## What is needed
Return each line of the data below unchanged, please.

## Stored data
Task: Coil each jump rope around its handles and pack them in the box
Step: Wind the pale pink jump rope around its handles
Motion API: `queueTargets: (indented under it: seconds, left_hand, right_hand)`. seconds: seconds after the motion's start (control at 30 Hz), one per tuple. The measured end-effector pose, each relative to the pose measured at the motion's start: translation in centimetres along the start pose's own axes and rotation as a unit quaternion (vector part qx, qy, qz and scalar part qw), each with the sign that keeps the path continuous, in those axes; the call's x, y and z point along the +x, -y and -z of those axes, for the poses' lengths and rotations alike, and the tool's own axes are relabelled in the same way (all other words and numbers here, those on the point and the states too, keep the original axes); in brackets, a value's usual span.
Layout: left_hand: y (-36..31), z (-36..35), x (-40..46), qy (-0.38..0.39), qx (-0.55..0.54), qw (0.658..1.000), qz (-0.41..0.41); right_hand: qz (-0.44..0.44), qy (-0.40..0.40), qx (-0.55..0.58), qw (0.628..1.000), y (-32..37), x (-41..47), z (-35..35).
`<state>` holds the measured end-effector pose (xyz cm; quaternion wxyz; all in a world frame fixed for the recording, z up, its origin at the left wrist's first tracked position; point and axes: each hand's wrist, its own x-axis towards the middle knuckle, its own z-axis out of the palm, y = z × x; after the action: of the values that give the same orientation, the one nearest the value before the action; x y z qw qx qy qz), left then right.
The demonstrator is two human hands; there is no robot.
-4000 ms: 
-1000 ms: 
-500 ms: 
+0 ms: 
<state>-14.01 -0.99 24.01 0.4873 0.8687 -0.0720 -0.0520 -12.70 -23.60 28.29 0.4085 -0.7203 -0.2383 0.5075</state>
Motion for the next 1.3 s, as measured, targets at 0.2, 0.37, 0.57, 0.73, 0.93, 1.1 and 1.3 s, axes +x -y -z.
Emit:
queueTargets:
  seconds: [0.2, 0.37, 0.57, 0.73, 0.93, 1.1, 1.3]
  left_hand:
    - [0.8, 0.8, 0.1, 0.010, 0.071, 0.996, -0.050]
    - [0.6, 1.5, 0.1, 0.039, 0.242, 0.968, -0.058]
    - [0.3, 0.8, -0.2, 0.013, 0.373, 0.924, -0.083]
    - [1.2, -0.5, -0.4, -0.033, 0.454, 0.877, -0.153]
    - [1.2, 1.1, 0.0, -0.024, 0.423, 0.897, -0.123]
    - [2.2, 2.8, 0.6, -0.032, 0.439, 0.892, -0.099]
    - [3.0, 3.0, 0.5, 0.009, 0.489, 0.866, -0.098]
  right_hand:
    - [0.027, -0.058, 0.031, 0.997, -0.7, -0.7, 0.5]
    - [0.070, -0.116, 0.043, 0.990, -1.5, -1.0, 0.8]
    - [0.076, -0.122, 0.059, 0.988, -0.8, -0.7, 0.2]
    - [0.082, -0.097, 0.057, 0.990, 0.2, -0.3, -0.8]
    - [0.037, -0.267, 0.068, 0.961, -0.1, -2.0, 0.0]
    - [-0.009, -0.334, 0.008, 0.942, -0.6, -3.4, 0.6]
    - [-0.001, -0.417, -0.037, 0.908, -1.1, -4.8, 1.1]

## Output of the exercise
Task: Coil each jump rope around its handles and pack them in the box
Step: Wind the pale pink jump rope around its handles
Motion API: `queueTargets: (indented under it: seconds, left_hand, right_hand)`. seconds: seconds after the motion's start (control at 30 Hz), one per tuple. The measured end-effector pose, each relative to the pose measured at the motion's start: translation in centimetres along the start pose's own axes and rotation as a unit quaternion (vector part qx, qy, qz and scalar part qw), each with the sign that keeps the path continuous, in those axes; the call's x, y and z point along the +x, -y and -z of those axes, for the poses' lengths and rotations alike, and the tool's own axes are relabelled in the same way (all other words and numbers here, those on the point and the states too, keep the original axes); in brackets, a value's usual span.
Layout: left_hand: y (-36..31), z (-36..35), x (-40..46), qy (-0.38..0.39), qx (-0.55..0.54), qw (0.658..1.000), qz (-0.41..0.41); right_hand: qz (-0.44..0.44), qy (-0.40..0.40), qx (-0.55..0.58), qw (0.628..1.000), y (-32..37), x (-41..47), z (-35..35).
`<state>` holds the measured end-effector pose (xyz cm; quaternion wxyz; all in a world frame fixed for the recording, z up, its origin at the left wrist's first tracked position; point and axes: each hand's wrist, its own x-axis towards the middle knuckle, its own z-axis out of the palm, y = z × x; after the action: of the values that give the same orientation, the one nearest the value before the action; x y z qw qx qy qz), left then right.
The demonstrator is two human hands; there is no robot.
-4000 ms: 
-1000 ms: 
-500 ms: 
+0 ms: 
<state>-14.01 -0.99 24.01 0.4873 0.8687 -0.0720 -0.0520 -12.70 -23.60 28.29 0.4085 -0.7203 -0.2383 0.5075</state>
Motion for the next 1.3 s, as measured, targets at 0.2, 0.37, 0.57, 0.73, 0.93, 1.1 and 1.3 s, axes +x -y -z.
Emit:
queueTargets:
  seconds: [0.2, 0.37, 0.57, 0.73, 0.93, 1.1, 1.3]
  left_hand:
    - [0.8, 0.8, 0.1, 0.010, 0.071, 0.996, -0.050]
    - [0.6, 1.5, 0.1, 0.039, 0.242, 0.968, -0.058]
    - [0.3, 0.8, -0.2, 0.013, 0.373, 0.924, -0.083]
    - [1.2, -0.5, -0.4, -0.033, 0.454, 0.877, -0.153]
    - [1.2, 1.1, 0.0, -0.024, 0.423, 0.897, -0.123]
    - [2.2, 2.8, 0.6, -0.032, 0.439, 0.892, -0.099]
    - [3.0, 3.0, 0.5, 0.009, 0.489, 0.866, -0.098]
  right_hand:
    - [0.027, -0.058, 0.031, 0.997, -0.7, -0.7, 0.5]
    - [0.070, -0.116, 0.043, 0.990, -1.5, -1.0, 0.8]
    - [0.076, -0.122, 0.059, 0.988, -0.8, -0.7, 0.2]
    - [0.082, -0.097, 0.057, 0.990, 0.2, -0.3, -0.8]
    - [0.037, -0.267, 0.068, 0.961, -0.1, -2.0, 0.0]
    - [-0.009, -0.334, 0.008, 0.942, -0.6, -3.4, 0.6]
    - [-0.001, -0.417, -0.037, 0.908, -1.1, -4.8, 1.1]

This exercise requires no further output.